Good to see ya Thresher....I wondered why we haven't see any fish'in reports outta you. Now I can see you've been chas'in yotes... 

Not to hi-jack or anything, but I was lucky to get this fox the other morning. I missed the 'dive' due to a slow camera, any idea's for a camera that can take 5 or 6 frames per second? The Canon 2ti seems quite interesting, it should only cost me 'one' leg......any ideas?


----------



## threshershark

Nice capture .45! That's a colorful coat. It's amazing how adept foxes and coyotes are at finding rodents under the snow.

There are some point & shoot cameras around that tout high frame-per-second capability, but most of them cheat by reducing image resolution and quality to achieve faster burst rates.

Most relatively economical SLR bodies shoot a real-world 3 or 4 fps, which is decent for action. I think one of the best entry-level DSLR values around is the Nikon D40. It doesn't have a blistering frame rate but it's quite compact and easy to carry. Last year's Motorsports Photographer of the Year, Richard Shute, shoots a Nikon D40 - so don't let the price tag fool you. It's a powerful little bundle, and will allow you to spend a little more on a fast lens (keep in mind the speed of the camera means nothing if your lens won't allow enough light through the pipe to freeze action).

The Nikon D5000 is an updated version of the D40, and also a good choice.

If you really want 4+fps, I'd look for a clean used body. Probably the best value around right now is something like the Nikon D200, which has been selling used for about $400ish (body only). It's rated at 5fps, and is much more rugged (and larger) than the D40.

Moving on up the line, I'd probably choose a Nikon D90 over the Canon T2i. I think these two cameras sell very close to the same price point (if you get a kit with a comparable lens). Keep in mind that the 18-55mm lens that comes with a lot of kits is not a good choice for wildlife. Ideally you will want to look for a kit with a 55-200mm, or 70-300mm.

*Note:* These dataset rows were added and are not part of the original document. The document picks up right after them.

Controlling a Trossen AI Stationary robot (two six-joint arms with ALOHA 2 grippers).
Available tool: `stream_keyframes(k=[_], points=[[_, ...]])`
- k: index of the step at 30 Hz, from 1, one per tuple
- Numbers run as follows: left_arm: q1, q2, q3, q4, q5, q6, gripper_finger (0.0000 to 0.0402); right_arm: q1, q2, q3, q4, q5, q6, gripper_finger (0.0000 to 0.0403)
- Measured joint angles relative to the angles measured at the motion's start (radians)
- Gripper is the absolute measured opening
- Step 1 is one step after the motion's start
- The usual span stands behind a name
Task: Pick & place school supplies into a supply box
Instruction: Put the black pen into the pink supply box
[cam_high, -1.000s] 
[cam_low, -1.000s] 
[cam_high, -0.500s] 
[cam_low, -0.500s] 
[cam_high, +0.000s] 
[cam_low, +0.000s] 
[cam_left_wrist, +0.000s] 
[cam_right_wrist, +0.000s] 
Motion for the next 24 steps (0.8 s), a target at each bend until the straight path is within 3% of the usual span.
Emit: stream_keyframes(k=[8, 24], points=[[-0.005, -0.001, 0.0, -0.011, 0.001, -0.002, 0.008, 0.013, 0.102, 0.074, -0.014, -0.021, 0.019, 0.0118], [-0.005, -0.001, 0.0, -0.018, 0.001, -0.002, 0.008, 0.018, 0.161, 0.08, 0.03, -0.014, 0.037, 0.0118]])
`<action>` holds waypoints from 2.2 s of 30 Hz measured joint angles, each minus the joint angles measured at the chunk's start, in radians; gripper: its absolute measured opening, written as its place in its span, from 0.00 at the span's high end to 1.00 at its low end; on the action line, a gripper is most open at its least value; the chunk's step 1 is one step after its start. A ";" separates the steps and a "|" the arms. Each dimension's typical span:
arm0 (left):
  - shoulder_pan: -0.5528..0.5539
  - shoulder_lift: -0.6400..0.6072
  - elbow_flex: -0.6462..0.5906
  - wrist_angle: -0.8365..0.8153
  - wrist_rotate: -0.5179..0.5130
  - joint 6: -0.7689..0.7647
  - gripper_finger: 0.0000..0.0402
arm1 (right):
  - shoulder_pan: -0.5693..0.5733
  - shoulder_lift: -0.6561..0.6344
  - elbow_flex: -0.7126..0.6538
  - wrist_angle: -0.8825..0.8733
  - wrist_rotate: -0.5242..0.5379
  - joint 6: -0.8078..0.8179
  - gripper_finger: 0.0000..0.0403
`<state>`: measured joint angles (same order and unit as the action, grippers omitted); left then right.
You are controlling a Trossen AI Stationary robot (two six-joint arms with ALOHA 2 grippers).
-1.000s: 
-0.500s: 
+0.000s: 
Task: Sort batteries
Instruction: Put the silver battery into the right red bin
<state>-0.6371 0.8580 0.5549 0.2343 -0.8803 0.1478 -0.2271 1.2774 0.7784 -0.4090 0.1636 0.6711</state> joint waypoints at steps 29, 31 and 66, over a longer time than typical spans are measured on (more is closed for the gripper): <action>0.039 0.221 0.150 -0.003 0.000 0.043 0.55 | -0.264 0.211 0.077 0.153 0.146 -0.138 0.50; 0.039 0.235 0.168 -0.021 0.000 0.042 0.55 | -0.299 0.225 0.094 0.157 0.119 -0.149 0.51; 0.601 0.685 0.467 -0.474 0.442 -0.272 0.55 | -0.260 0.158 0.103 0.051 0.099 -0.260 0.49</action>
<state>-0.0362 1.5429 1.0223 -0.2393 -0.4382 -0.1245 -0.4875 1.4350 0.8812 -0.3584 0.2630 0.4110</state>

A lightly used D90 might be even more wallet-friendly.


----------



## huntingbuddy

thats more like shotgun range for me. That is an awesome shot you got.


----------



## .45

Thanks Thresh, I appreciate the advice. I also appreciate the pictures, thanks !!


----------



## Hellsangler69

Nicely done Thresh .


----------



## threshershark

Thanks Hells.


----------



## wyogoob

again, wow


----------



## lifeisgood

Wow... great shots.


----------



## Size Matters

Wow those are some awesome photos thanks for posting them. 8)


----------



## Hellsangler69

I can't close the gap like you do . I keep trying . I see yotes every weekend too but no way can I get close LOL


----------



## Fishin_Mama

Beautiful photo Thresh. Thanks for sharing your knowledge with us. It's true that nature photography requires a lot of patience. Like you said, it doesn't matter too much what the camera your shooting with is, but it does help with the end result if you can afford some nice glass. I haven't been able to purchase what I want quite yet, but have been able to come up with some pretty good shots with the equipment I have. Keep the photos coming!


----------



## mikevanwilder

Awesome photos!
I love watching coyotes and foxes mousing in fields. 
I have seen a coyote just sit down and watch the snow and after about 5 min just pounce and come up with a mouse.
I have heard a fox will actually put its ear right down on the snow and listen.


----------



## BLTSO

Excellent shots. And that's for the advice you throw out. It's greatly appreciated for an aspiring photographer.


----------



## drsx

LOL OOOOPPPSSSS!!!! My bad I just deleted my last post. I was calling you out for stealing JayMorr's photos! Just realized who you were Brett...... Whoooops!!


----------



## JayMorr

Flytowater aka Brett Colvin is my brotha from anotha mutha. We put in work together. I appreciate your concerns! He was sitting in the bush right next to me on this shoot 

Many of you know that we shoot a lot together. We share some of the same thoughts and feelings about imagery and have pushed each other in the progression.

We recently got back from a trip up north in WY. I got a nice shot of Colvin casting.

http://www.jaymorr.com/blog

I hope all of you guys are doing well. Thanks for lookin out!


----------



## drsx

Hey if you or Brett want to join, this sat i'll be "shooting" yotes....... and it will possibly be with a Nikkon lens..... 3-9 x 40mm....... but the end result of my shot isn't going to be quite as pretty as yours


----------



## threshershark

DRSX - Dude you never thought that JayMorr might have copied ME? You tazed me bro.


----------



## JayMorr

LOL....here we go... pfffft.


----------



## drsx

Hahaha, the thought did cross my mind.............. BUT then I thought wait, I spent good money on JayMorr's prints, I can't allow myself to think this guy is a fake, and I've personally seen and experienced Jay's work so I know what he can do


----------



## Edwin

Hi threshershark and .45,
New in this forum and found this threat, couldn't resist praising your work 
Lovely photo's, wish I could have more pictures.


----------